De manière plus précise, si l’intelligence artificielle comprend, par exemple, l’idée que nuire intentionnellement à un être humain est mauvais, il est aussi nécessaire de se poser la question de savoir si l’intelligence artificielle est en capacité de comprendre pourquoi c’est mauvais et si elle peut s’abstenir d’agir sans savoir pourquoi.
Ces questionnements reviennent à s’interroger sur la capacité de l’intelligence artificielle à développer sa propre moralité. Selon les chercheurs du Allen Institute for IA de Seattle, une moralité propre est possible et ils indiquent avoir réussi à développer une machine avec un sens moral. Le laboratoire a appelé cette machine Delphi en référence à l’oracle de Delphes et a mis en ligne le site Ask Delphi qui permet de solliciter une réponse morale.
Le site a reçu plusieurs millions de visiteurs dont Joseph Austerweil, psychologue à l’université du Wisconsin-Madison qui a testé la moralité des réponses apportées en fonction des questions. Parmi les réponses concernées, on trouve une réponse négative à la question de savoir s’il faut tuer une personne pour en sauver une autre ou une réponse affirmative pour savoir s’il est acceptable de tuer une personne pour en sauver 100.
Il s’agit selon le psychologue d’une première étape pour rendre les systèmes d’intelligence artificielle mieux informés sur le plan éthique, socialement conscient et culturellement inclusif. Yejin Choi, le chercheur à l’Allen Institute for IA qui a dirigé le projet, indique qu’un jour cette moralité pourrait équiper des systèmes d’intelligence artificielle, des assistants virtuels ou des voitures autonomes pour les aider à faire le bon choix.

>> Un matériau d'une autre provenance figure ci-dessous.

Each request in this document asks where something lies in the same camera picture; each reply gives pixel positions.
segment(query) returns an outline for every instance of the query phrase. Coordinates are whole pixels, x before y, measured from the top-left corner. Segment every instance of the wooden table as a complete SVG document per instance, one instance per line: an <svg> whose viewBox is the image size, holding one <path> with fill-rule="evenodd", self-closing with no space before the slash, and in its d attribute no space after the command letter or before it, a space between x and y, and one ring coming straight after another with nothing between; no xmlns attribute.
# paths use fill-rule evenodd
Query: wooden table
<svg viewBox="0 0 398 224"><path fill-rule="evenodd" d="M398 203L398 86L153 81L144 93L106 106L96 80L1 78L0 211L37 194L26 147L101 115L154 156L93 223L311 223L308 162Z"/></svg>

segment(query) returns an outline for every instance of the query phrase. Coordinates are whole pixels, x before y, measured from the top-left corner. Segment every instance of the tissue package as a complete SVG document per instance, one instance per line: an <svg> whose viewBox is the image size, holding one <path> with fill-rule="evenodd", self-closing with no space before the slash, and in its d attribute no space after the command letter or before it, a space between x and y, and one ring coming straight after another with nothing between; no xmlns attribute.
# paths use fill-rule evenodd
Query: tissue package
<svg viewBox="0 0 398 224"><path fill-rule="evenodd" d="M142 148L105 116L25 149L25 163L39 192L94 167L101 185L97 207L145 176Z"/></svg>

Deux théories permettent de mieux comprendre si la moralité que développe Delphi est la sienne propre ou seulement le reflet de celle de ses créateurs avec d’un côté la thèse développée par le professeur Daniel N. Robinson de la faculté de philosophie de l’université d’oxford, appelée IA forte et de l’autre le théorème d’incomplétude, dit théorème de Gödel.
Selon la thèse de l’IA forte, il pourrait exister des processus informatiques qui permettent de créer une intentionnalité, c’est-à-dire prendre une décision délibérée et consciente qui implique un raisonnement et un sens des valeurs. Cela serait possible si un programmeur arrive à développer un programme qui exécute des tâches complexes de niveau expert et impossibles à distinguer de celles d’un humain.

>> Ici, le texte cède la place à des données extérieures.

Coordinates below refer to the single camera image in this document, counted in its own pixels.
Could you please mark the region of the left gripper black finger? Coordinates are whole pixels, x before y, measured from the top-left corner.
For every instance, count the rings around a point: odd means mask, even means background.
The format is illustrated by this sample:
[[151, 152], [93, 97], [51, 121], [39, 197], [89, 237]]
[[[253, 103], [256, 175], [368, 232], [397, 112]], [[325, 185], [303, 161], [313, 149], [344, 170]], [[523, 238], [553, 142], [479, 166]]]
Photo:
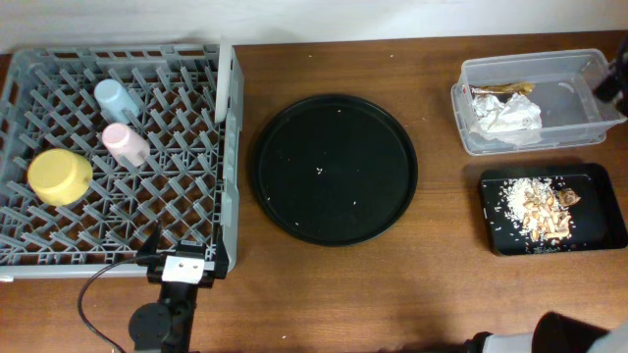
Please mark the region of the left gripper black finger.
[[225, 279], [229, 271], [229, 254], [224, 242], [223, 230], [218, 228], [215, 234], [215, 278]]
[[161, 237], [161, 230], [161, 225], [157, 224], [146, 241], [137, 250], [135, 259], [138, 263], [150, 263], [151, 261], [159, 258], [159, 255], [157, 254], [157, 247]]

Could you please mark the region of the gold coffee sachet wrapper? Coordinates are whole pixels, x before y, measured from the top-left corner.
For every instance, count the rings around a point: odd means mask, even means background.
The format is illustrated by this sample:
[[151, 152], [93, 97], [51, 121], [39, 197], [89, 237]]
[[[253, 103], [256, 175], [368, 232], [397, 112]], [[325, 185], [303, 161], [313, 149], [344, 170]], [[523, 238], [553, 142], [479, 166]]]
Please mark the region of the gold coffee sachet wrapper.
[[471, 85], [469, 90], [472, 94], [492, 94], [492, 95], [504, 95], [504, 94], [520, 94], [528, 95], [533, 92], [535, 84], [531, 82], [515, 82], [499, 85], [484, 85], [473, 86]]

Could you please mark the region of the pink plastic cup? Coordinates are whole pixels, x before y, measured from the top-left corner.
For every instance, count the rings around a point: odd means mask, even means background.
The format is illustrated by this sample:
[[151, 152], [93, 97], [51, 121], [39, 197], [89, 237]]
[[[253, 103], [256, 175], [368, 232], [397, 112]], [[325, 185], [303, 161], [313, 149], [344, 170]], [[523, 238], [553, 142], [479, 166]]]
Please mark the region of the pink plastic cup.
[[144, 164], [150, 154], [149, 143], [122, 123], [107, 125], [102, 131], [102, 142], [117, 162], [125, 157], [135, 167]]

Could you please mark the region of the yellow plastic bowl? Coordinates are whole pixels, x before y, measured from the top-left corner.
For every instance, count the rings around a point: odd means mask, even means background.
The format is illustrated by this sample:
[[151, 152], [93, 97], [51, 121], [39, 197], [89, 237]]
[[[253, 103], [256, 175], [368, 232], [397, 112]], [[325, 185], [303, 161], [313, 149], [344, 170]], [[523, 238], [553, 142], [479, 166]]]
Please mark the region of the yellow plastic bowl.
[[66, 206], [86, 193], [93, 179], [93, 169], [85, 157], [70, 150], [53, 148], [31, 161], [26, 178], [43, 203]]

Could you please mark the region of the white tissue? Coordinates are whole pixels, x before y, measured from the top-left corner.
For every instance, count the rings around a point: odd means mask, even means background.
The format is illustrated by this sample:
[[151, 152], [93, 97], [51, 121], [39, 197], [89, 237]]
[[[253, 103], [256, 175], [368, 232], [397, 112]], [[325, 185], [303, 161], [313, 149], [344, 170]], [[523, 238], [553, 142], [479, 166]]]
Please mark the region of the white tissue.
[[472, 108], [475, 121], [470, 131], [481, 134], [485, 139], [517, 146], [542, 140], [541, 108], [525, 95], [514, 93], [505, 103], [493, 94], [476, 95]]

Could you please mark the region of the food scraps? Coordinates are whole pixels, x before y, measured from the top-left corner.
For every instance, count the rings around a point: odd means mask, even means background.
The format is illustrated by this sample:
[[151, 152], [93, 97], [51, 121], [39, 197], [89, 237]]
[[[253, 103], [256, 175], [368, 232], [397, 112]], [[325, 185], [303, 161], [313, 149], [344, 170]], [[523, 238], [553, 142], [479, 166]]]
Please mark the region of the food scraps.
[[523, 247], [526, 254], [558, 252], [572, 238], [571, 208], [581, 196], [561, 176], [508, 178], [497, 182], [497, 202], [486, 208], [492, 234]]

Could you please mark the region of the blue plastic cup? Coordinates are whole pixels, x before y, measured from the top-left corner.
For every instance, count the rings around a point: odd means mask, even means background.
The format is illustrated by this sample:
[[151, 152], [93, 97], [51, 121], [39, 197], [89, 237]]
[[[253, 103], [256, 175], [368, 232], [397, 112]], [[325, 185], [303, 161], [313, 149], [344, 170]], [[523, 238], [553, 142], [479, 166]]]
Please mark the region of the blue plastic cup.
[[129, 124], [131, 120], [127, 112], [135, 118], [140, 109], [135, 104], [128, 91], [114, 79], [103, 79], [94, 88], [94, 97], [101, 111], [105, 112], [114, 122]]

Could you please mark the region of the grey plate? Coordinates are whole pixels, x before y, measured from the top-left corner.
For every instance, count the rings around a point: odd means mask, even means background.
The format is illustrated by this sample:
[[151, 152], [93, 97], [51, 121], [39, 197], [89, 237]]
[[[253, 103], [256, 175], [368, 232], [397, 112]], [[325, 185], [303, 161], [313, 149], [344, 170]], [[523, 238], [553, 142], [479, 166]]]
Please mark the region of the grey plate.
[[220, 38], [218, 75], [216, 82], [215, 122], [222, 123], [227, 116], [230, 96], [230, 80], [234, 49], [232, 42], [225, 36]]

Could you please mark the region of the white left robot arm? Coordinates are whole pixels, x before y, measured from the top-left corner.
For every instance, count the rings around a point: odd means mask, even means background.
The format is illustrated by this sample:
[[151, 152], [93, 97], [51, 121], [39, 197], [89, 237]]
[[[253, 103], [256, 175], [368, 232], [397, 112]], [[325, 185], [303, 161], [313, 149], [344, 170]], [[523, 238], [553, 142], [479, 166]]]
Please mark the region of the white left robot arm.
[[136, 253], [150, 283], [160, 286], [156, 302], [131, 316], [129, 335], [135, 352], [187, 352], [197, 294], [227, 276], [229, 255], [218, 228], [208, 244], [181, 240], [172, 251], [157, 250], [162, 228], [157, 226]]

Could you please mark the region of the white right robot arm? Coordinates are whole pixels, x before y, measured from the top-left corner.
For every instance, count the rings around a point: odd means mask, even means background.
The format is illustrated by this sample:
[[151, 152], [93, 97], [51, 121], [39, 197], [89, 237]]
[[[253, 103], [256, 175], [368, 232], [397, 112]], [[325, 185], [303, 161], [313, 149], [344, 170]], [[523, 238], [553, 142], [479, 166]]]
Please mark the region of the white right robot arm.
[[[613, 102], [615, 110], [627, 114], [627, 43], [618, 49], [610, 73], [594, 89], [602, 102]], [[544, 314], [531, 333], [496, 335], [479, 332], [458, 348], [463, 353], [484, 352], [626, 352], [627, 326], [614, 330], [599, 328], [556, 312]]]

Le théorème de Gödel, développé par Kurt Gödel, stipule que tout système formel est incomplet car il dépend d’un théorème ou d’un axiome qui est extérieur au système lui-même, la seule exception étant l’intelligence humaine. L’intelligence humaine, en raison de sa rationalité et de son mode de fonctionnement, serait ainsi le seul système qu’il n’est pas possible de transformer en code et donc ne peut être ni limitée, ni modélisée sur une base informatique.

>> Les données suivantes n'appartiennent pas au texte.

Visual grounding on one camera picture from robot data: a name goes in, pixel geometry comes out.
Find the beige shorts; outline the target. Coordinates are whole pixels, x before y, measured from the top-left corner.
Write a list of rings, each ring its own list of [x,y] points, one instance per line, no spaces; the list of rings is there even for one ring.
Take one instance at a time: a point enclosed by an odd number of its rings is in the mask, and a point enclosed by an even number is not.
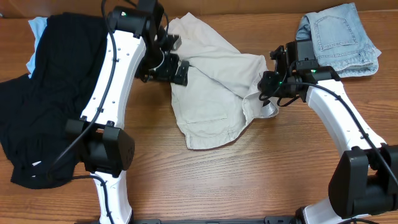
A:
[[[267,70],[262,55],[242,54],[208,24],[187,13],[170,21],[189,62],[188,84],[173,84],[172,108],[188,149],[212,149],[236,140],[256,118],[278,114],[276,100],[259,100],[257,84]]]

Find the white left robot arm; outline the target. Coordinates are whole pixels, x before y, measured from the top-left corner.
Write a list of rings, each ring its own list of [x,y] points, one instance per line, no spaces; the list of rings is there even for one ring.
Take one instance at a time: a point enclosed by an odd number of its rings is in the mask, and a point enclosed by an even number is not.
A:
[[[133,223],[126,172],[135,142],[124,130],[132,83],[157,81],[188,84],[188,61],[175,54],[182,41],[162,27],[167,14],[158,0],[116,6],[104,15],[108,30],[106,54],[92,96],[79,119],[67,121],[73,138],[68,147],[93,179],[101,209],[98,223]]]

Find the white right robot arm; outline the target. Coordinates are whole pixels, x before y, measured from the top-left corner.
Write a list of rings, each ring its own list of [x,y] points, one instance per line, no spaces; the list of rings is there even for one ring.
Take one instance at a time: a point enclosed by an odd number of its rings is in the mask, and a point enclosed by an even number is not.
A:
[[[397,210],[397,146],[388,145],[361,117],[331,66],[320,66],[311,40],[295,40],[270,53],[273,71],[258,84],[259,99],[301,99],[319,116],[335,142],[340,161],[328,197],[293,216],[265,223],[367,223],[369,215]]]

Si la théorie de Gödel est juste, une intelligence artificielle ne pourra jamais acquérir sa propre moralité puisque l’intelligence humaine n’est pas une intelligence basée sur le calcul. Si la théorie de l’IA forte, soutenue par le laboratoire de Seattle, est dans le vrai, l’intelligence artificielle pourrait prochainement rivaliser avec l’intelligence humaine.